Items listed in a dataset:

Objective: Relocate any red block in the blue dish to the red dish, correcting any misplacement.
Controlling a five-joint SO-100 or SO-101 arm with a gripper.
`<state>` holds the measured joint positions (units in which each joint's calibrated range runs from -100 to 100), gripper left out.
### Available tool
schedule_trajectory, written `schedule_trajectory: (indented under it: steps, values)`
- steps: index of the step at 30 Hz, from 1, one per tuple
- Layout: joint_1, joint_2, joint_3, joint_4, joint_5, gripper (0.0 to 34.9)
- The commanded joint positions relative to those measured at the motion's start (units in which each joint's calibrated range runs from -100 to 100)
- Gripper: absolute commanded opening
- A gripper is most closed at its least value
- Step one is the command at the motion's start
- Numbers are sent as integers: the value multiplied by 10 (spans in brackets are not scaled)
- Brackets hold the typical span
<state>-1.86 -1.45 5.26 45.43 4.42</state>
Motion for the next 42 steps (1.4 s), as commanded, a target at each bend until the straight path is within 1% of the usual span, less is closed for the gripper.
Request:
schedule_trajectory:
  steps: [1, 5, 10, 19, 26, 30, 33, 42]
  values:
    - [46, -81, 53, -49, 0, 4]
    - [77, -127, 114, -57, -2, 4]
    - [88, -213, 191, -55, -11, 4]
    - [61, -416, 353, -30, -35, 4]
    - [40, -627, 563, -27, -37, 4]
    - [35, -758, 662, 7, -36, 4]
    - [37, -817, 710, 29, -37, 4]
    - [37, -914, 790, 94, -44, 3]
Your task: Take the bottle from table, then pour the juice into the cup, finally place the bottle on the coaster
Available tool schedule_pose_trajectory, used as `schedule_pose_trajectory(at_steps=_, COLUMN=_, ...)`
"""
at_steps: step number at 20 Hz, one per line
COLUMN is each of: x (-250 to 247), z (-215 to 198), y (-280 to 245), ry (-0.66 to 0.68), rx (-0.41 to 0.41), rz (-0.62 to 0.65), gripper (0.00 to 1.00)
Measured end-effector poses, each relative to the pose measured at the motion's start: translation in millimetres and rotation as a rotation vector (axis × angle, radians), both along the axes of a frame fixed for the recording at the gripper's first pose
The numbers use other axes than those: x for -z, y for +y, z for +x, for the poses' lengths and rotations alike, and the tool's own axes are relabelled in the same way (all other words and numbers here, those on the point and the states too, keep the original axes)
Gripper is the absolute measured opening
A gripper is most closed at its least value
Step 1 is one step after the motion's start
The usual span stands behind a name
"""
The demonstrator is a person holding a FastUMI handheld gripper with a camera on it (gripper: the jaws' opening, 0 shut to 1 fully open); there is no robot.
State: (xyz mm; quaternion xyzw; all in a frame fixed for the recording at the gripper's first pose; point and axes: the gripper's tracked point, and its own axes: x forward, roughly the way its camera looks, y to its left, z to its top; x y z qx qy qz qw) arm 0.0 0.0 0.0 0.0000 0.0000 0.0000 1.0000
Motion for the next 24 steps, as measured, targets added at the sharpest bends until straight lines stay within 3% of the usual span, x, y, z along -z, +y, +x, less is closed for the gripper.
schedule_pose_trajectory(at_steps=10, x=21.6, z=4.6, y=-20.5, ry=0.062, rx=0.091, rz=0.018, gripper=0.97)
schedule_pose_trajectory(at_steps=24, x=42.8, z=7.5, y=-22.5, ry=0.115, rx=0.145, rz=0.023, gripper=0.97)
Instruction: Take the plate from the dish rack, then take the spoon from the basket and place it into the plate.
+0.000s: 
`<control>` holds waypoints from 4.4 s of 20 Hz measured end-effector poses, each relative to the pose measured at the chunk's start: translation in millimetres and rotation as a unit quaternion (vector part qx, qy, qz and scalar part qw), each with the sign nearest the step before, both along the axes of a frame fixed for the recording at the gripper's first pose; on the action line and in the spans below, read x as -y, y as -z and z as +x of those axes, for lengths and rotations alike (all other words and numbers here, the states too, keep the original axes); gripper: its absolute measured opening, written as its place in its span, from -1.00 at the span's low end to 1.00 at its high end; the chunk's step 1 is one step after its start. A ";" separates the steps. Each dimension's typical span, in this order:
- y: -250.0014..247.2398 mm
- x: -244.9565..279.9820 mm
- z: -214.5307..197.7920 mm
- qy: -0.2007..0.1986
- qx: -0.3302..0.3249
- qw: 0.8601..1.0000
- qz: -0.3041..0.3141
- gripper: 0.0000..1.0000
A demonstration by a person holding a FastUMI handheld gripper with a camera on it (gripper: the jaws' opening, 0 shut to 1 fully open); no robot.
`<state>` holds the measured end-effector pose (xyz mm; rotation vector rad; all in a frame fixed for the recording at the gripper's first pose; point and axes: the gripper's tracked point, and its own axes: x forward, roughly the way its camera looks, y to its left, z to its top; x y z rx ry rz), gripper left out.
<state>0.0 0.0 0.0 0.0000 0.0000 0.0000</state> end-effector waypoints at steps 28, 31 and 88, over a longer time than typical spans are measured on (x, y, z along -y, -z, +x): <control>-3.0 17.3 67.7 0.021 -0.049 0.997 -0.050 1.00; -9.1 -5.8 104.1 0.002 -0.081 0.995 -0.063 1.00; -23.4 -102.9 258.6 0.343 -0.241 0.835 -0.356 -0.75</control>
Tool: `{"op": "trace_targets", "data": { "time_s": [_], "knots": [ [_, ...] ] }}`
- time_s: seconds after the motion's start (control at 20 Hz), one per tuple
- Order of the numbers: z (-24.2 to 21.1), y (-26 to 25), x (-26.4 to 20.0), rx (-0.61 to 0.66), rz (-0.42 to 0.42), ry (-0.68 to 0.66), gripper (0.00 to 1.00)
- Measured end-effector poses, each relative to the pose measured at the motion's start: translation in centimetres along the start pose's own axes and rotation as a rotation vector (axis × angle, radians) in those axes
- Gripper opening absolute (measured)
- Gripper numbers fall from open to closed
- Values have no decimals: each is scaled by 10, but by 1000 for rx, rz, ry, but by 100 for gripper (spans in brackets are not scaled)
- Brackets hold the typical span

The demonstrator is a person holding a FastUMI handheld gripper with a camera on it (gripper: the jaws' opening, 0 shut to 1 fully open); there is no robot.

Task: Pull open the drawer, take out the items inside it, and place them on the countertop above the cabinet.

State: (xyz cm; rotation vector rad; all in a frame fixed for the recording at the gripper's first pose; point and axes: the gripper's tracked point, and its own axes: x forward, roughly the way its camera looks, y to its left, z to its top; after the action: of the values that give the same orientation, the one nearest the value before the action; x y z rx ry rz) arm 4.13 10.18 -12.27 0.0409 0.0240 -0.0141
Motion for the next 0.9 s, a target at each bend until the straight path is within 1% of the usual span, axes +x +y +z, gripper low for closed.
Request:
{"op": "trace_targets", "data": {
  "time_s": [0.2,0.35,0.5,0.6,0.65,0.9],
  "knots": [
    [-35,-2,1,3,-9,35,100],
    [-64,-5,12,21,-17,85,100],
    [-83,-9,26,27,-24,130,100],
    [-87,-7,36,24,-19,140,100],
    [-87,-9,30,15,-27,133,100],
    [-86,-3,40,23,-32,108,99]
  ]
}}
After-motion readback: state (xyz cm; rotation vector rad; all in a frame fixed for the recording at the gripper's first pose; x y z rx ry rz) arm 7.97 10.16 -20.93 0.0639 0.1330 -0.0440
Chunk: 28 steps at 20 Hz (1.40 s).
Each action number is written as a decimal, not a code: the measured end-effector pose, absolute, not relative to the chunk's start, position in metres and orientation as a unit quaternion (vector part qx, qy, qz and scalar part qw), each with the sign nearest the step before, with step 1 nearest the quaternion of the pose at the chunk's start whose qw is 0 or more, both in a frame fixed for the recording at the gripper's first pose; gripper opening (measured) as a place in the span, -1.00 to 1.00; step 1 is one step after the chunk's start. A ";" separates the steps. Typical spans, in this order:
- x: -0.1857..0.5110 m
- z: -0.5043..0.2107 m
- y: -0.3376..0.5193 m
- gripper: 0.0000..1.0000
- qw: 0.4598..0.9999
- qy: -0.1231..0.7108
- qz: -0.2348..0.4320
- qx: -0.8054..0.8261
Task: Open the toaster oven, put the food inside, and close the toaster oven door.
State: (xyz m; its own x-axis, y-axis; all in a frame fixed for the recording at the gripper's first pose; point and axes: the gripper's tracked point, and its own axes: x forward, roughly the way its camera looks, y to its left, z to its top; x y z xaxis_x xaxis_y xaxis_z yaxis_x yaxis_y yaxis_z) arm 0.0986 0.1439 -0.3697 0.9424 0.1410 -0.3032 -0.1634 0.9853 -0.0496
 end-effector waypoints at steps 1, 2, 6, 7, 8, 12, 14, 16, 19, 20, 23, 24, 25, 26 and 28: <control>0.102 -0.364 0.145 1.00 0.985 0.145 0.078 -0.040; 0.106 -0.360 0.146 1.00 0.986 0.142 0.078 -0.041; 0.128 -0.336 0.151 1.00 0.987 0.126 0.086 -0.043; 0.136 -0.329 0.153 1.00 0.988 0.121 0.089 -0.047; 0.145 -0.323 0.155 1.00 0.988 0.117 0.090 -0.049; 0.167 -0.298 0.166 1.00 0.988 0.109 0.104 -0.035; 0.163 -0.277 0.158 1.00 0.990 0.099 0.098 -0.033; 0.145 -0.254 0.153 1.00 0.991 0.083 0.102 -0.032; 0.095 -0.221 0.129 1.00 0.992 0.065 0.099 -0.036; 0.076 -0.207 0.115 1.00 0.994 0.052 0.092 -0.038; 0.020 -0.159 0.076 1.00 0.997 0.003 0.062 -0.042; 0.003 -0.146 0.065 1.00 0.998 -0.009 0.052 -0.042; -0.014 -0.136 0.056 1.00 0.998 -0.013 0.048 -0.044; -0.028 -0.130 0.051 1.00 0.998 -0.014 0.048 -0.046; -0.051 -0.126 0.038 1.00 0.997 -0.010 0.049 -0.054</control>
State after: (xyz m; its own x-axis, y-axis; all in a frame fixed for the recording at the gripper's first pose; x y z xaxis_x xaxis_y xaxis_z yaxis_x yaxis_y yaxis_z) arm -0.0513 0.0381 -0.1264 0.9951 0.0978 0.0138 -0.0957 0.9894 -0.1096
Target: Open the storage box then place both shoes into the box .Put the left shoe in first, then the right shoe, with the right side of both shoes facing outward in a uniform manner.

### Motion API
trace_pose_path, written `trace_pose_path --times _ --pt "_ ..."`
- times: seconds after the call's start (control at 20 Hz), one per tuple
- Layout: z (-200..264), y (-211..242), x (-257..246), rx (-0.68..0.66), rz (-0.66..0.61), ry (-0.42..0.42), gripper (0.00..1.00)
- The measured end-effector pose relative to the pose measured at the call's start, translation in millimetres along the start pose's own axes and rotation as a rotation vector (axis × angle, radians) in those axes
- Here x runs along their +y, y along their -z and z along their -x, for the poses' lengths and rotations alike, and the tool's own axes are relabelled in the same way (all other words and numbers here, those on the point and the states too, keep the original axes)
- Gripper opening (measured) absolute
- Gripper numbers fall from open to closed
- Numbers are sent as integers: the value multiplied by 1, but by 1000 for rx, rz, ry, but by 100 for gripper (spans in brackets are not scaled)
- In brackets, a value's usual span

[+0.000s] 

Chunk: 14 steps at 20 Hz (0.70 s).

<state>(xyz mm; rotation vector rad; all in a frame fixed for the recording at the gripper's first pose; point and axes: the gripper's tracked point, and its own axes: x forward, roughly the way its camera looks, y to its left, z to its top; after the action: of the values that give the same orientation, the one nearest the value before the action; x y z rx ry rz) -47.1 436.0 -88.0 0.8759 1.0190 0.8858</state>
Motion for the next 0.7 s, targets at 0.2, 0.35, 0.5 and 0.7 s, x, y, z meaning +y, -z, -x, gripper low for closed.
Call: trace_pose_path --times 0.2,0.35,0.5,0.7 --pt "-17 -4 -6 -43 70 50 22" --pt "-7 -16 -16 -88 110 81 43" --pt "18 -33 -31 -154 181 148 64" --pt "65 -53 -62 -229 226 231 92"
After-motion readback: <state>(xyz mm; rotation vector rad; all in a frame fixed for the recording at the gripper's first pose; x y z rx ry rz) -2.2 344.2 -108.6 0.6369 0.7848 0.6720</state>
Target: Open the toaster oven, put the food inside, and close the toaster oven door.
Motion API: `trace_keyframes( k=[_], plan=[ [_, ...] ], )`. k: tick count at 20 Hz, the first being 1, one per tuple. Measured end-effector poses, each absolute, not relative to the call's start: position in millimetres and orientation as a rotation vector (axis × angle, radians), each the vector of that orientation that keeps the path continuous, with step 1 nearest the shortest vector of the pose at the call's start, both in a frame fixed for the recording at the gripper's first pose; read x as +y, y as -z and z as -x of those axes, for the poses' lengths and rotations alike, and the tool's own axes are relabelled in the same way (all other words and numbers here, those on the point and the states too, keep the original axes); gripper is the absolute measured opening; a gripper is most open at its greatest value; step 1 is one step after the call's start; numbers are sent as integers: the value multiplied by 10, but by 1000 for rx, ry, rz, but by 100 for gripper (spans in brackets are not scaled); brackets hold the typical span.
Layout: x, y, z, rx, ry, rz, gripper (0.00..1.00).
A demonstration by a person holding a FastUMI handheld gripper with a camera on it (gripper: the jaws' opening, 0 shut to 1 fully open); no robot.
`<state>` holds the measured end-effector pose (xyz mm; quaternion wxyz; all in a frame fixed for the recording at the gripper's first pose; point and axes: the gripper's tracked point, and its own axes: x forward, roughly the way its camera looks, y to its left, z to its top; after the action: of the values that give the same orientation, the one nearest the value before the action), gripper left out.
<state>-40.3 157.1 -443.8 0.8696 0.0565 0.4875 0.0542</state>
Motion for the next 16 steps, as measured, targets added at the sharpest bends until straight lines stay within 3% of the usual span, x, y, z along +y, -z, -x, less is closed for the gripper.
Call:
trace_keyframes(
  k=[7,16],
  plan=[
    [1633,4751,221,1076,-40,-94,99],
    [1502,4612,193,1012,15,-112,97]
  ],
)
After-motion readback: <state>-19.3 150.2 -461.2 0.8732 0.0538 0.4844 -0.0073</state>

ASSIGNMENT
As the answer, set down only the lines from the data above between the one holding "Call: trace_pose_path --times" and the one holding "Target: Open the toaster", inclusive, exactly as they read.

SOLUTION TO THIS EXERCISE
Call: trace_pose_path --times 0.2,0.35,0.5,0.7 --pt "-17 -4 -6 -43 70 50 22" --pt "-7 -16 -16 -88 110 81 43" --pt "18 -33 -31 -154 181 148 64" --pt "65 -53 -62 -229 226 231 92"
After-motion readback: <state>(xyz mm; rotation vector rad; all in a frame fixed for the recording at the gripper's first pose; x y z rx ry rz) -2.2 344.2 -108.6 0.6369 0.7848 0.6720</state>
Target: Open the toaster oven, put the food inside, and close the toaster oven door.

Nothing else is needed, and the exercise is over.